On raconte que Napoléon, entrant en vainqueur dans une cité italienne, convoqua des professeurs d’université pour les faire disserter sur la différence entre l’état de veille et le sommeil. Est-ce par bonapartisme intellectuel que Bernard-Henri Lévy consacre un fascinant récit, entre l’essai et l’autoportrait, à sa condition d’insomniaque ? On songera plutôt à la phrase de Marcel Proust : « Un homme qui dort tient en cercle autour de lui le fil des heures, l’ordre des années et du monde. Il les consulte d’instinct en s’éveillant. » Mais lorsque cet éveil devient structure, voire torture, une fatalité d’yeux ouverts quand la ville dort, comment fixer la physiologie d’un état qui vous met « la tête comme une volière » ? Atteignant l’âge où son père a disparu, Lévy interroge ces vies étranges que la nuit multiplie.

L’auteur pourrait trouver des raisons à ces attentats répétés contre le dieu Hypnos.

Dormir fait perdre du temps à un écrivain des vigilances, dormir pointe une finitude que l’être d’action récuse. En « mangeur d’opium livresque », Lévy sollicite des rayonnages d’antécédents. Ronsard redoutait dans le sommeil une anticipation de la mort, le Dostoïevski des Nuits blanches traitait l’insomnie comme une déambulation de l’esprit. S’il se déclare contre le sommeil autant qu’il récuse les vacances, habité peut-être par un « devoir d’insomnie » que hantent les corps martyrisés des guerres dont il fut le chroniqueur, Lévy vaque ici en zone Daphné du Maurier-Hitchcock : « J’ai rêvé l’autre nuit que je retournais à Manderley. » Ses Rebecca ont le visage d’amis disparus, tant sa nuit est une conjuration de spectres, Claude Lanzmann et Jorge Semprun, Françoise Verny et Philippe Sollers, Pierre Bergé et Alain Delon, réapparus en fantasmagories telles les créatures volantes des « peintures noires » de Goya.
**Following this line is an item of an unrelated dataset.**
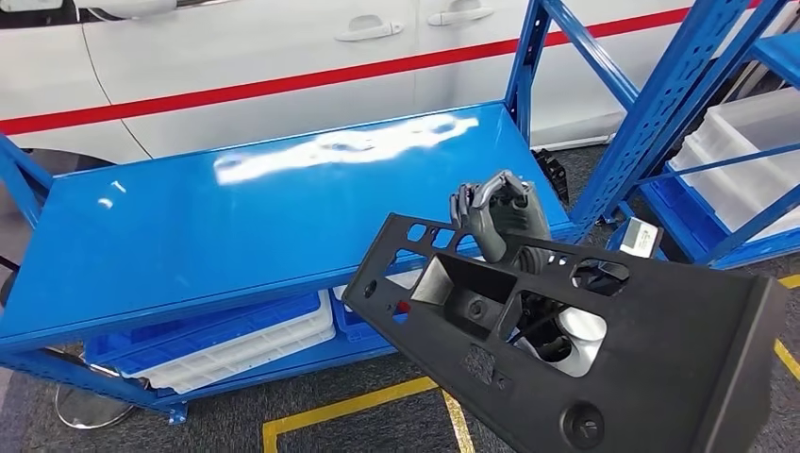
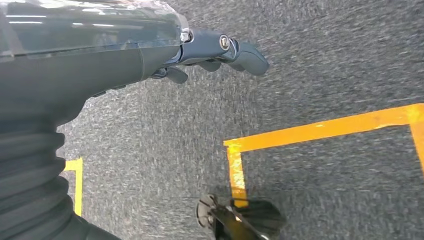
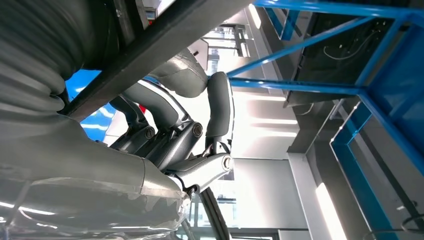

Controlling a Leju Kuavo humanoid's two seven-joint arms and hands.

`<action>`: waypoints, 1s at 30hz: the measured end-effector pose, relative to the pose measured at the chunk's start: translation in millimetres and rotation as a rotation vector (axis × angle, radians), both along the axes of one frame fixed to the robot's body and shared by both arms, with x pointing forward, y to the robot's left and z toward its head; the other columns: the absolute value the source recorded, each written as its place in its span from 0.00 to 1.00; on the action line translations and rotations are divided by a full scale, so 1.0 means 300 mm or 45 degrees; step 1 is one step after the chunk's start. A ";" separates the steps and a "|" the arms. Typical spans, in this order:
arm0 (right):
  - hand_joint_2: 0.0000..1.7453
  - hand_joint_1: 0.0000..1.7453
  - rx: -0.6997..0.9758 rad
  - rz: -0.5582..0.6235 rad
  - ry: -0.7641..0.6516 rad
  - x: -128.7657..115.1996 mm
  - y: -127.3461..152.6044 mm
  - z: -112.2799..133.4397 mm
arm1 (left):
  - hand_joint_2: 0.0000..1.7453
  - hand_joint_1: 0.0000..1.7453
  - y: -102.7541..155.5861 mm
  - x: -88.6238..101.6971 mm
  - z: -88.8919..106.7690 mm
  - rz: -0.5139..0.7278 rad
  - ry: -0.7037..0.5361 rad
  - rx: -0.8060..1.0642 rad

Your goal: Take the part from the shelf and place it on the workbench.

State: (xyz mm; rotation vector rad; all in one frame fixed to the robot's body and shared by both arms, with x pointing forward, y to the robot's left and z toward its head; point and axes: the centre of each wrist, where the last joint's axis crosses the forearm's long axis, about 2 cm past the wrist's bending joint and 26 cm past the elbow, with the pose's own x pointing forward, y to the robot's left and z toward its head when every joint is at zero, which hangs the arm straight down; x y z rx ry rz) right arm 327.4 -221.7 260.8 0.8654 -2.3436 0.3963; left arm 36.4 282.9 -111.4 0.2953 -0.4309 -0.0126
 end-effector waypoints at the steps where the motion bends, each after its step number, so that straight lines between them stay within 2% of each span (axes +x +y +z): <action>1: 1.00 0.95 -0.002 -0.004 -0.003 0.000 -0.001 0.002 | 1.00 0.00 0.001 0.003 0.000 0.000 -0.002 0.001; 13: 1.00 0.95 -0.152 -0.150 0.082 0.013 -0.020 -0.065 | 1.00 0.00 0.000 0.011 0.001 0.002 -0.010 0.003; 20: 1.00 0.95 -0.113 -0.110 0.089 0.016 -0.021 -0.062 | 1.00 0.00 0.001 0.008 0.001 0.028 -0.013 0.012; 30: 1.00 0.95 -0.074 -0.114 0.126 0.015 -0.073 -0.077 | 1.00 0.00 0.014 0.004 0.000 0.035 -0.015 0.017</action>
Comme l’anamnèse est plus forte que le Stilnox, Lévy tourne dans sa mémoire tel Apollinaire dans sa cour de prison, non sans tourment, et même avec une pointe de masochisme eastwoodien. À parcourir cette fresque de soi-même, on songe à cette Dolce Vita fellinienne dont chaque séquence se concluait par une aube. Ici, chaque matin ouvre à l’heure du Journal, obstinément dicté depuis des décennies, dont le scripteur se demande in fine s’il ne devrait pas devenir le matériau de futurs Mémoires. Car tel est l’horizon de ce manuel du mal-dormir, comme si Malraux avait halluciné son nocturne Lazare avant ses Antimémoires : la nuit met Bernard-Henri Lévy au pied du mur. S’il en soulève lui-même l’hypothèse, c’est que le pointillé de ces hachures psychiques appelle le livre à venir. Soit le massif à la sud-américaine d’une grande autobiographie symphonique. Soit ce petit traité de soi-même, dont Philippe Sollers disait qu’Aragon aurait dû l’écrire pour abattre son jeu – ou sa règle du jeu ?

EXTRAIT

Je connais les recommandations de la Faculté. Chacun avait sa technique. Et ce serait peut-être une technique que de me les remémorer. Méditation. Yoga. Gemmothérapie et florithérapie. Sophrologie. Hypnose. Relaxation. Lâcher prise. Respirer par le ventre. Vous n’avez plus de poumons, juste un ventre. Vos pieds sont lourds, très lourds. Penser à la literie. Aux Rubik’s cubes qu’on donnait, pour les calmer, aux fous de Sarajevo. Marcher en pensée. Penser à rien. Compter les moutons. Les moulures. Compter pour compter, comme les bagnards de Dostoïevski qui comptaient jusqu’à 3000. Revoir les femmes que j’ai aimées.